** What you will do **
Only certain lines below are wanted: those starting at the line containing "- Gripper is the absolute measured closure" and ending at the line containing "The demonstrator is", both included, each retyped exactly.

++++++++

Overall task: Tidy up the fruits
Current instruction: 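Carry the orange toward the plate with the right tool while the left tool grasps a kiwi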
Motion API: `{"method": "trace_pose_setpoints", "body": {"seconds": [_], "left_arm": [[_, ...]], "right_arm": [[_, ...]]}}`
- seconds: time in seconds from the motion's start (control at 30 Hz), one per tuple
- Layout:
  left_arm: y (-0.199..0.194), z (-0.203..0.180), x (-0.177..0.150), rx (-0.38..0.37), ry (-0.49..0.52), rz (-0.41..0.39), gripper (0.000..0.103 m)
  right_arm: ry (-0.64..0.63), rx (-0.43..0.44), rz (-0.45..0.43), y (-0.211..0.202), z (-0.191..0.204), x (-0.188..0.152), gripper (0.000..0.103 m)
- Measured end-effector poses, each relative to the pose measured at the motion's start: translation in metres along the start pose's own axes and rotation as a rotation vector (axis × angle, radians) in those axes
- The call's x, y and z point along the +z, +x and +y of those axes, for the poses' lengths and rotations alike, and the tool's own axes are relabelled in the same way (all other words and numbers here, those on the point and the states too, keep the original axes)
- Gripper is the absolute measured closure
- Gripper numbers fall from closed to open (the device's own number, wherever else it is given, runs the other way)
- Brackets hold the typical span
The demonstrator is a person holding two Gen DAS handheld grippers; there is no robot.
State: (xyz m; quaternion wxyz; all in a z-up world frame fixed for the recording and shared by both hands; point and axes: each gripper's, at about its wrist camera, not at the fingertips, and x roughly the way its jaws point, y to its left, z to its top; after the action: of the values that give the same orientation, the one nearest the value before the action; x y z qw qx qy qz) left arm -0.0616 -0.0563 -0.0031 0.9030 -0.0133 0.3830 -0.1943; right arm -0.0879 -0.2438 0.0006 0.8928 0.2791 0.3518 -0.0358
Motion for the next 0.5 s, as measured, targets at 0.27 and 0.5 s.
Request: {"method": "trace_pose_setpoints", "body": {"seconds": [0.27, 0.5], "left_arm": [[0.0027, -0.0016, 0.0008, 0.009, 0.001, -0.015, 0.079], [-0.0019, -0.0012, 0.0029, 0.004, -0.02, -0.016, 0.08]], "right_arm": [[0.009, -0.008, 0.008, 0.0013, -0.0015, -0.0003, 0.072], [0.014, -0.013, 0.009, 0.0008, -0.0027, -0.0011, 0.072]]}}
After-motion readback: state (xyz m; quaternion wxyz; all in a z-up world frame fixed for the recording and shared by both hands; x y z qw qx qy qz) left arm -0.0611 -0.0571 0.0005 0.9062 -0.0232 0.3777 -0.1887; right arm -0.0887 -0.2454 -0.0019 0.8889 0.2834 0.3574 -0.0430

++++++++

** Your solution **
- Gripper is the absolute measured closure
- Gripper numbers fall from closed to open (the device's own number, wherever else it is given, runs the other way)
- Brackets hold the typical span
The demonstrator is a person holding two Gen DAS handheld grippers; there is no robot.

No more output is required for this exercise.